En el partido de Champions League entre Real Madrid y Benfica, Vinicius Junior acusó al defensor argentino Álvaro Prestiani de llamarlo 'mono' tras anotar un golazo y celebrar provocadoramente frente a la hinchada local. El incidente paralizó el juego, con el árbitro usando la señal de brazos en X para indicar posible racismo, un gesto estandarizado por la UEFA.
Prestiani, formado en Vélez y con pasado en selecciones juveniles argentinas, negó rotundamente el insulto en redes sociales, lamentando amenazas de jugadores madridistas como Mbappé, quien lo tildó de 'puto racista'. Benfica respaldó a su jugador, argumentando que la distancia y el ruido del estadio impidieron oír cualquier palabra, cuestionando la veracidad de la denuncia.

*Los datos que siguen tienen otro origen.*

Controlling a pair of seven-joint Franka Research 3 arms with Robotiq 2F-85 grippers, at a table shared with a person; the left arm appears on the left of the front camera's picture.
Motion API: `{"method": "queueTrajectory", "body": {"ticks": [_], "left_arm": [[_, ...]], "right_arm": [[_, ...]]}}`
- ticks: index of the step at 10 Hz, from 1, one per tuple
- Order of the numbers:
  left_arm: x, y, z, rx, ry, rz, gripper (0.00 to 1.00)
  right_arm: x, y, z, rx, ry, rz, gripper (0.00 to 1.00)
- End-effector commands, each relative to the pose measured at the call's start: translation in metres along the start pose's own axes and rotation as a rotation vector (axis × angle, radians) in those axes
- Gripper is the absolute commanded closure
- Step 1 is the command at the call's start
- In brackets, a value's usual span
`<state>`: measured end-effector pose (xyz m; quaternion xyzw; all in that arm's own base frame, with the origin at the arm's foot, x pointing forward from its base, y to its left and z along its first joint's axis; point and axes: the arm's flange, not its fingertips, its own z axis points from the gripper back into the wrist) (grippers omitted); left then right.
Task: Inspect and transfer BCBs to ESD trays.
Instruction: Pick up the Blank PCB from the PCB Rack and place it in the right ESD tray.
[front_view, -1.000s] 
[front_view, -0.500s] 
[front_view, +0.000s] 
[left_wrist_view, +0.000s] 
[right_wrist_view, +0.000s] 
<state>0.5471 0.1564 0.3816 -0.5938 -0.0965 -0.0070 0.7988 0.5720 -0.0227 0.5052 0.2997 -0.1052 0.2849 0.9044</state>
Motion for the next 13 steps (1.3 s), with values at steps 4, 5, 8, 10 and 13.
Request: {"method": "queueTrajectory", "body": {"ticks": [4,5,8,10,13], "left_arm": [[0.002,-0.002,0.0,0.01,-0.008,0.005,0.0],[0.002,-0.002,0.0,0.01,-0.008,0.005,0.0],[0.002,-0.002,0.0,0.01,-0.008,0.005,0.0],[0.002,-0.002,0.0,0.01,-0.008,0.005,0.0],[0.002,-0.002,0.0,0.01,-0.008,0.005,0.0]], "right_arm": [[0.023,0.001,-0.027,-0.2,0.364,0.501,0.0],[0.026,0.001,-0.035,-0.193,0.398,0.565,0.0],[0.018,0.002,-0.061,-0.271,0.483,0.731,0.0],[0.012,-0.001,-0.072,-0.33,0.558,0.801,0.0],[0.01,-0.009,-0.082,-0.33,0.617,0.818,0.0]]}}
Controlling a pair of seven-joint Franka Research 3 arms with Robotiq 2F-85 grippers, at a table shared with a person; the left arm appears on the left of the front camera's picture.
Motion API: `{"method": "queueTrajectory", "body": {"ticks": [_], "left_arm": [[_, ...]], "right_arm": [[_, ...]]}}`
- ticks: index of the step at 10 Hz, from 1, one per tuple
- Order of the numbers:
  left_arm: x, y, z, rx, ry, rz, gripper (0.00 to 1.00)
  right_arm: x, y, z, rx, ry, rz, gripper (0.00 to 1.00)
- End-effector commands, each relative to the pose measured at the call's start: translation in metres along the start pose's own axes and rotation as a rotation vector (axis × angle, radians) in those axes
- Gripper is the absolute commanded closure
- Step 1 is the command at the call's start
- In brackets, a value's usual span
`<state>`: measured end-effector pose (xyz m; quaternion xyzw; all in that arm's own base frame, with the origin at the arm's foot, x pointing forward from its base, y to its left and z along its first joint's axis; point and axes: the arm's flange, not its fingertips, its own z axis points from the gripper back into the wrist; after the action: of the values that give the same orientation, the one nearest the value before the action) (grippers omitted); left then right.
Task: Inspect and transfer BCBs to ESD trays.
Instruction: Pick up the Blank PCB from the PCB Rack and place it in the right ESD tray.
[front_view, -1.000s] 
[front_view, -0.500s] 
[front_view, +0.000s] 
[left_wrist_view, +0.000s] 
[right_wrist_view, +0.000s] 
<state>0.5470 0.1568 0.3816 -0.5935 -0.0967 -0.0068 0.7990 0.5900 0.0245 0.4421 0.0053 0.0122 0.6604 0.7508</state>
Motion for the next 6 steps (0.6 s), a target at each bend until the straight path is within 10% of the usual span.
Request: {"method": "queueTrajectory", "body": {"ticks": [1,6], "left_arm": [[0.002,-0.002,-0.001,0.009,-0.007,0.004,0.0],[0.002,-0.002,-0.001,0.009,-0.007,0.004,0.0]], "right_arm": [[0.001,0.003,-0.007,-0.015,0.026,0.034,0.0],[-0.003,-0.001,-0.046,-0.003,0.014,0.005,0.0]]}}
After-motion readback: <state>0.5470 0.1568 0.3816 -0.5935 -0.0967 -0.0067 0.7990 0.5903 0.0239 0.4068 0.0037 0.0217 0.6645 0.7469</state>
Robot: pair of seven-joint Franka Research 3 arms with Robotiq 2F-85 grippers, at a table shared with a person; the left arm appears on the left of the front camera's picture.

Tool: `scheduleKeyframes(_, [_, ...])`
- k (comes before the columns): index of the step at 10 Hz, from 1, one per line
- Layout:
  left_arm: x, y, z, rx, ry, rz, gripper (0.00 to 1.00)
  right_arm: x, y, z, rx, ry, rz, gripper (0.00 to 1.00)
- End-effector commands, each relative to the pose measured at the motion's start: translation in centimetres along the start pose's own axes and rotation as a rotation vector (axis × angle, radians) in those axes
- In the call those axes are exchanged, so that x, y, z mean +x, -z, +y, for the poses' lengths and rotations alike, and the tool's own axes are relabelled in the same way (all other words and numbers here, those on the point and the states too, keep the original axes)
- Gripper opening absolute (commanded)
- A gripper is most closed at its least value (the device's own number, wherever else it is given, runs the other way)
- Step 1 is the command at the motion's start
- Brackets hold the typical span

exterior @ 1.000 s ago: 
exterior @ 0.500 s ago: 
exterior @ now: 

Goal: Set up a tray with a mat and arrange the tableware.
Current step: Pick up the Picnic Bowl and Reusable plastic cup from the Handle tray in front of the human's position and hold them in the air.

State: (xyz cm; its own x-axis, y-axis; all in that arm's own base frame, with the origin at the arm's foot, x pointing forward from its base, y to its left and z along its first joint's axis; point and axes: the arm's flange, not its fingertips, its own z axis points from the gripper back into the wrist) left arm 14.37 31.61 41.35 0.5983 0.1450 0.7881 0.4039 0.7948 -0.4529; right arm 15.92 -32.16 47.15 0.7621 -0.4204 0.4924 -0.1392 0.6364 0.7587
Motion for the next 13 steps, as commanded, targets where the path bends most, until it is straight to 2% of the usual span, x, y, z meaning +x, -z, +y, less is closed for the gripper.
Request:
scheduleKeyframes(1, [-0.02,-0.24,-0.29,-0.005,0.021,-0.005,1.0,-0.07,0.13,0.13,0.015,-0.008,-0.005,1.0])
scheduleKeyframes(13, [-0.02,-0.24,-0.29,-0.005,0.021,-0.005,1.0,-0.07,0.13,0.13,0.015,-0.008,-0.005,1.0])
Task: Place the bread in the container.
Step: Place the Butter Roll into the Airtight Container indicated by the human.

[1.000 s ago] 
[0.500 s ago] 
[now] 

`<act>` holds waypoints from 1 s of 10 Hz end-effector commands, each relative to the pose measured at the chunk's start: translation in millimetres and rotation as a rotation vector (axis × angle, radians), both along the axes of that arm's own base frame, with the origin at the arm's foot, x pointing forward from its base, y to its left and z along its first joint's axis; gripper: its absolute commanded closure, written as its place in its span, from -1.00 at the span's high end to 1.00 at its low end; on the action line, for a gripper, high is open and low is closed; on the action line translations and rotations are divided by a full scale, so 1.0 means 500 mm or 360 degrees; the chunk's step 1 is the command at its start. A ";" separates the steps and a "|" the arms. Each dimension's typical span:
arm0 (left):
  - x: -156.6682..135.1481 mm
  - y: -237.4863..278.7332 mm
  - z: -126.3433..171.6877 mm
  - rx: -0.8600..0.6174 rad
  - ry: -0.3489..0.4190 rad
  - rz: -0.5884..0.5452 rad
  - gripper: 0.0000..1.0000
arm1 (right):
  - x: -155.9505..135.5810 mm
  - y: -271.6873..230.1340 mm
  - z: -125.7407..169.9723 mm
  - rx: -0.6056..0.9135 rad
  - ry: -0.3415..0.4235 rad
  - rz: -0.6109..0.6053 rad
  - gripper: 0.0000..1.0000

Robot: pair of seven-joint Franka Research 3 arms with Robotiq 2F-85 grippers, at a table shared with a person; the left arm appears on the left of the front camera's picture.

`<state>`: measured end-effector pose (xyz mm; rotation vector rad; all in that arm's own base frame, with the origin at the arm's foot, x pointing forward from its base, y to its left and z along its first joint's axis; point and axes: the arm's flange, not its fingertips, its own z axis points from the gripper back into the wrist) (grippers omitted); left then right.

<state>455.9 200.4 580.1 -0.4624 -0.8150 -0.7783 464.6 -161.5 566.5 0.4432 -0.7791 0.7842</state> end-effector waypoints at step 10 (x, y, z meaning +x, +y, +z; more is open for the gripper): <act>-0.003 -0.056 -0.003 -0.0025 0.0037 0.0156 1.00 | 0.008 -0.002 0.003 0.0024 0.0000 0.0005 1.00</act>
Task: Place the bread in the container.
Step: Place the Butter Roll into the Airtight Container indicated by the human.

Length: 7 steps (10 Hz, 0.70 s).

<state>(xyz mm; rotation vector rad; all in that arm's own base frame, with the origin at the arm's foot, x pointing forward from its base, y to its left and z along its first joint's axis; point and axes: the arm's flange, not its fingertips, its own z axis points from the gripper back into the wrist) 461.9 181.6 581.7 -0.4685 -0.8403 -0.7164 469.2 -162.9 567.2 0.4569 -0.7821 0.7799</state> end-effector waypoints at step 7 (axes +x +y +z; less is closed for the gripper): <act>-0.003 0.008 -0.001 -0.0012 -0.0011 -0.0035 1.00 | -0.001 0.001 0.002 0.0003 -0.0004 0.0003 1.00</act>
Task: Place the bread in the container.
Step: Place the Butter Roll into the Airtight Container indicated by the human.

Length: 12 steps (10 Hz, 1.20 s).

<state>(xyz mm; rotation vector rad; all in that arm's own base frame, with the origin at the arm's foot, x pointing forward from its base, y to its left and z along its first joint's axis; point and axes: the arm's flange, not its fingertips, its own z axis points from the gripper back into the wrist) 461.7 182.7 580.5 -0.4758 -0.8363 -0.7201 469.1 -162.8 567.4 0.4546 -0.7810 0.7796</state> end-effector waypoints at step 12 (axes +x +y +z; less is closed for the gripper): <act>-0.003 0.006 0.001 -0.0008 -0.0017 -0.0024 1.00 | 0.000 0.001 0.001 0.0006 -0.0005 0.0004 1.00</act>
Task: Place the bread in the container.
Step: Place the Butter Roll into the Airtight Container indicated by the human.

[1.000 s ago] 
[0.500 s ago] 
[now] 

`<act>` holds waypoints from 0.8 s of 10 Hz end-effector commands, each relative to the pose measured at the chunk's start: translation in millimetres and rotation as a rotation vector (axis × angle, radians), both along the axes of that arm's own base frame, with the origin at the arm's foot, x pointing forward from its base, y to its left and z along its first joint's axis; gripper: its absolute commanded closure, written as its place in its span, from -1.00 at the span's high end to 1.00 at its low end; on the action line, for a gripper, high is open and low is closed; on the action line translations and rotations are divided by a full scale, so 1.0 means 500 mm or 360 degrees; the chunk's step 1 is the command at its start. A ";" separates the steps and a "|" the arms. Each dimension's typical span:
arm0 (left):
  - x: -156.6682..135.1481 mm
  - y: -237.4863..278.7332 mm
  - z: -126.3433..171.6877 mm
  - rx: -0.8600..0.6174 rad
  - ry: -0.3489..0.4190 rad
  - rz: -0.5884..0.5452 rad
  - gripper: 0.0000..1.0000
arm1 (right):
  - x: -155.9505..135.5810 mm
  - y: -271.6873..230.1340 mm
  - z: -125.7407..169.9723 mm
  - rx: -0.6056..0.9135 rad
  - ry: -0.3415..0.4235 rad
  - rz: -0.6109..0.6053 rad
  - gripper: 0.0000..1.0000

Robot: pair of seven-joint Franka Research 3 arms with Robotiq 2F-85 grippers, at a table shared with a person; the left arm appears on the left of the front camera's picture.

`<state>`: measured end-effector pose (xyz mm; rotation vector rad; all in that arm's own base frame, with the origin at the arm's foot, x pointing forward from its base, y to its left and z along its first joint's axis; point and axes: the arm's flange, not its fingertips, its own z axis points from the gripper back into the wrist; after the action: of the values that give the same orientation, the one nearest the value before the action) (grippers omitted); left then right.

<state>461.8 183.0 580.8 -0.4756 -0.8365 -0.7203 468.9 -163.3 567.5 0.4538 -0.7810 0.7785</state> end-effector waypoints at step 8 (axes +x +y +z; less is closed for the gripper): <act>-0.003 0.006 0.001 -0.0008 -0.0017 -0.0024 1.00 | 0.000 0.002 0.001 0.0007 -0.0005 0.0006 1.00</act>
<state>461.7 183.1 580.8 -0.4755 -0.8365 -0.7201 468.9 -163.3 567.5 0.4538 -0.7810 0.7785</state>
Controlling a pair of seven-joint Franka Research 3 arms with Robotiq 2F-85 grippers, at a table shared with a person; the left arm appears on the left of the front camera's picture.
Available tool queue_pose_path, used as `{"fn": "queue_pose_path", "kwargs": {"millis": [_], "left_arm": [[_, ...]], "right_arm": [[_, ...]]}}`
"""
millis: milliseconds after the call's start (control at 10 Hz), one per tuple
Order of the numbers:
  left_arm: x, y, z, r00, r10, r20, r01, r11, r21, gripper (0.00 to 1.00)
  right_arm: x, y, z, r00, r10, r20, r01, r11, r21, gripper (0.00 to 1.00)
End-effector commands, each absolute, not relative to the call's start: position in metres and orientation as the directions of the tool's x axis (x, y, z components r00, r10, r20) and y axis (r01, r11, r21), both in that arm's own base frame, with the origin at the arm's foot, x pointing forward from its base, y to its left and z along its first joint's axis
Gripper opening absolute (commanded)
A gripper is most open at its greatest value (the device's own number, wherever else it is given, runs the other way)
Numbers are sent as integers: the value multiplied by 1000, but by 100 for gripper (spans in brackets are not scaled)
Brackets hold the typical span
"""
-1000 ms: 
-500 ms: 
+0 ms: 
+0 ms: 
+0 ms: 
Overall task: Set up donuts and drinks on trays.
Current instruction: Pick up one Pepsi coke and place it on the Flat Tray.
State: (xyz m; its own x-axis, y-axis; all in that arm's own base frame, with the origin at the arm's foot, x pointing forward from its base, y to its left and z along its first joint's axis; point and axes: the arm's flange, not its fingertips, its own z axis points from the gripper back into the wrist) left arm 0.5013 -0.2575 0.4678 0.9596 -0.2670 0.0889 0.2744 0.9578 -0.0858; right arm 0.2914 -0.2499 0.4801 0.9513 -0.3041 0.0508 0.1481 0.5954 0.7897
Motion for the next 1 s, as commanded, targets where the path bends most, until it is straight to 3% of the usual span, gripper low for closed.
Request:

El caso resalta la lucha contra el racismo en el fútbol, pero genera dudas sobre pruebas contundentes, ya que no hay audio ni testigos imparciales. Mourinho, DT de Benfica, criticó el festejo de Vinicius como provocador, recordando que el Madrid exige comportamiento ejemplar. La UEFA investigará, potencialmente sancionando a ambos lados si se confirma o desmiente la acusación, en un contexto de tensiones antiargentinas post-Mundial.